Plate 7 Doug Beube, Fallen Borders, 2015. Atlas, collage. 12½" × 11¾" × 11½". Courtesy of the artist. Fallen Borders alludes to the political and arbitrary reorganizing of countries, the confusion and the un/reliability of knowing where boundaries begin and end. Maps are no longer definitive. Even with GPS technologies allowing us to pinpoint a location it’s still chaotic and questionable if we will find our destination.

Plate 8 Doug Beube, Cut Shortcomings, 2015. Hardcover book. 9½" × 7¾" × ⅝". Courtesy of the artist. “Shortcomings” is the original title of the graphic novel by cartoonist Adrian Tomine. It was published by Drawn and Quarterly in Montreal, Canada in 2007. The genre of this art form with seven to nine cells per page, in a gridded format, is drawn in black and white with “speech bubbles” floating overhead the characters in the book. Cut Shortcomings is the removal and outlining of the drawings and speech bubbles using an a surgical knife. The recto/verso sides are almost identical in cell structure, with some variation. Regardless, on one side the viewer can trace the original image and on the opposite side sees the same image but in an arbitrary framework. Reducing the content to line drawings, the pages become veiled layers, a dissected essence of the story the brain comprehends as both linear and abstract.

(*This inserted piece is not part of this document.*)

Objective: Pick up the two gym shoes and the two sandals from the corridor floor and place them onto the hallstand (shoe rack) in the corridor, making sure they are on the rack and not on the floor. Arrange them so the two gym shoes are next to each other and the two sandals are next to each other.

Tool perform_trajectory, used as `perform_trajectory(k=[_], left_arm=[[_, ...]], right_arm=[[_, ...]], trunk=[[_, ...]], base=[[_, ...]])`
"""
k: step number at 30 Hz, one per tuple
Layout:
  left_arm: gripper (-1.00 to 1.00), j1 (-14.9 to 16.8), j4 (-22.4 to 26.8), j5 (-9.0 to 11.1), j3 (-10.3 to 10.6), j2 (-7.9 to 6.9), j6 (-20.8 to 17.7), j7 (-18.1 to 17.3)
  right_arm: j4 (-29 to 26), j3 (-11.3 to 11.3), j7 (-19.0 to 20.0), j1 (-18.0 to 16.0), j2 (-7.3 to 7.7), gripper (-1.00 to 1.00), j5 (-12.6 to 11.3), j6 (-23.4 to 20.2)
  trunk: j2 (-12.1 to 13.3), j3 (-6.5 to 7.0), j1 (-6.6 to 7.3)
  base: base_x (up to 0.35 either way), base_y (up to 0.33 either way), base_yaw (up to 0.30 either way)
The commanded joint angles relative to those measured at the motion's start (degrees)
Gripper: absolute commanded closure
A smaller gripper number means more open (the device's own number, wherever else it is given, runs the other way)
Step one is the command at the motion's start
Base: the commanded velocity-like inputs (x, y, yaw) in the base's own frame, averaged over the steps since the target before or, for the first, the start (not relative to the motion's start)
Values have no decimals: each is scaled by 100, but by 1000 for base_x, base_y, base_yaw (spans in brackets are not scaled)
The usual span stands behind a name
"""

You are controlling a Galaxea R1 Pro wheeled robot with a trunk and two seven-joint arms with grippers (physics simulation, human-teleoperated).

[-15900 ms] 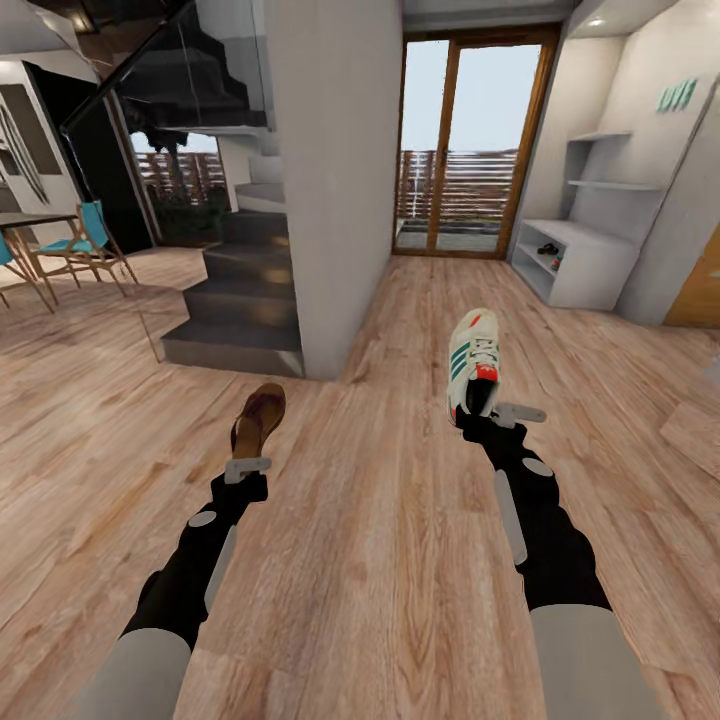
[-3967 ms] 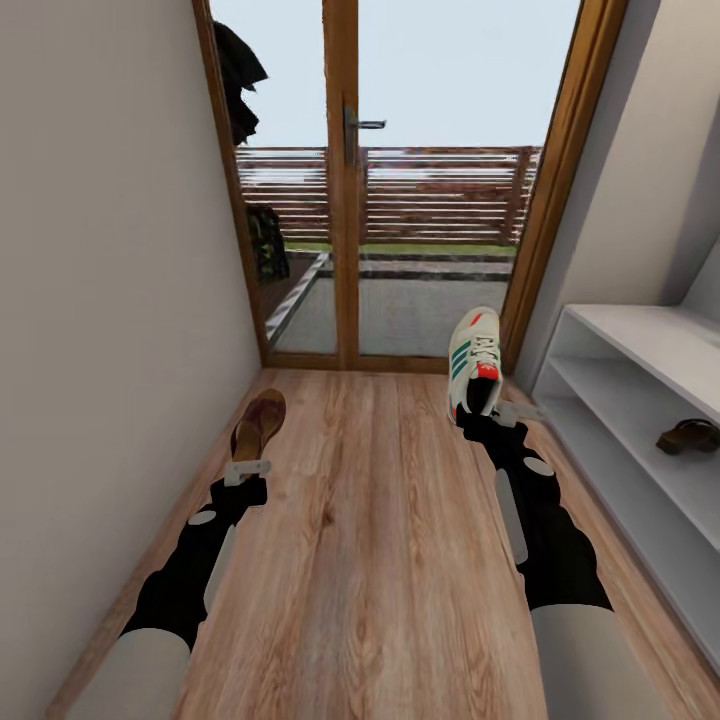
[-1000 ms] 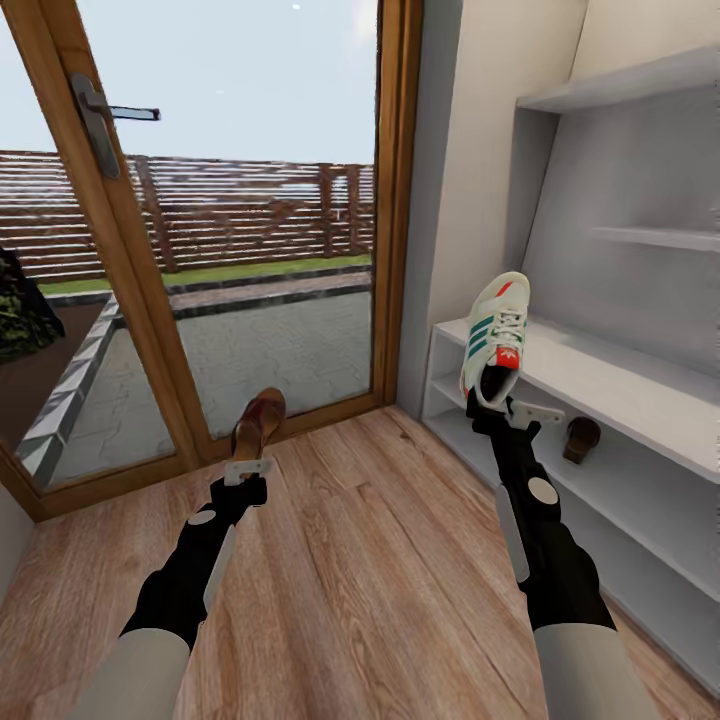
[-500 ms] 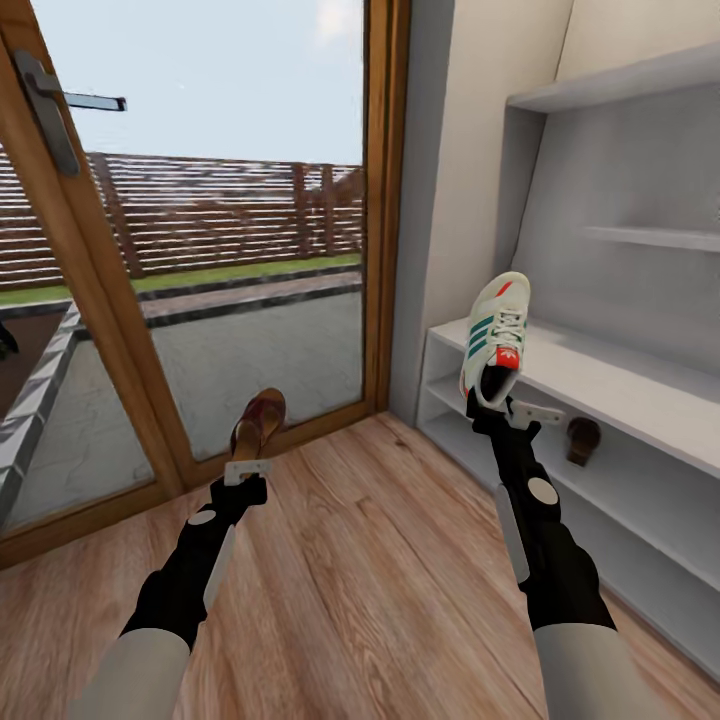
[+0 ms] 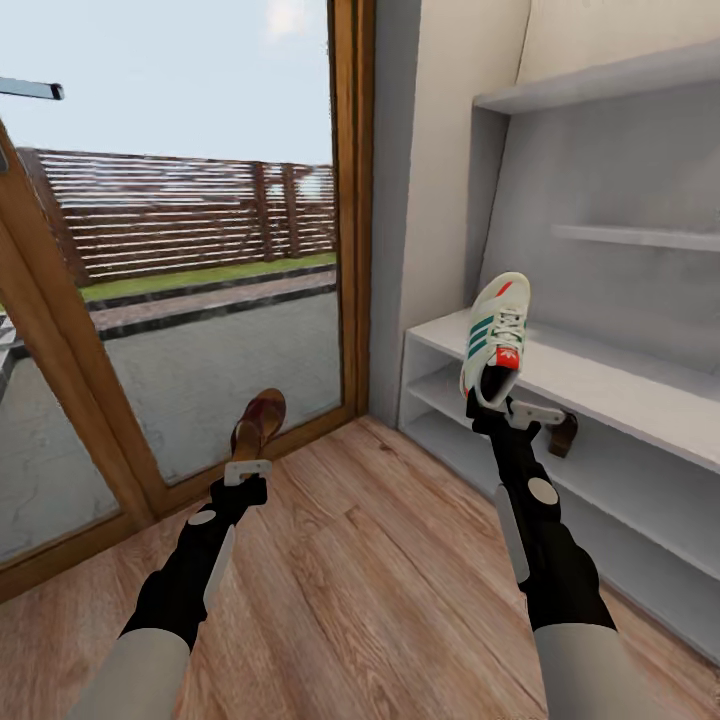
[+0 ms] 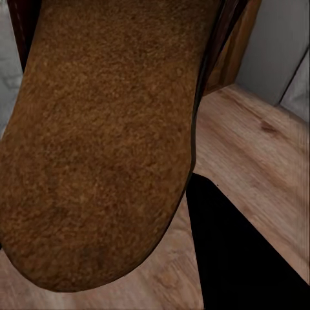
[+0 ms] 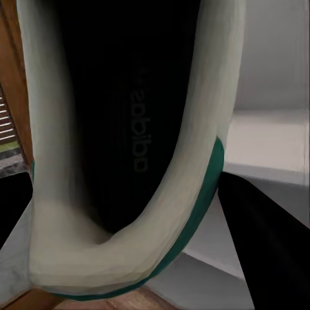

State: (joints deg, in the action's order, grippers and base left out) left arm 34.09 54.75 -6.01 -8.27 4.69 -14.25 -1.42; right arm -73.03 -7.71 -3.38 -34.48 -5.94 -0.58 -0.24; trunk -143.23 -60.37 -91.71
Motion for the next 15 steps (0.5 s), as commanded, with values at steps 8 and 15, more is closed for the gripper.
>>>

Between the two, narrative and abstraction, invites the viewer to literally read between the lines and pages. Along with the meticulously cut windows are forty-eight clear acrylic boxes in a 16" × 20" × 2" frame. Each box holds all of the detritus, cut parts or redacted bits removed from the graphic novel. The chaotic collection of puzzle-like fragments in the boxes corresponds to the respective layered pages. Repurposing the incisions suggests that someone, who is equally as obsessive as the artist to remove the bits, might replace them to their original site, like a jigsaw puzzle or interactive digital format. Firstly, the displacement then secondly, the replacement of bits completes the cyclical actions. The unending conversation, a repurposing on top of repurposing, potentially a collaboration between the artist and someone else; the artwork is a verb rather than a noun.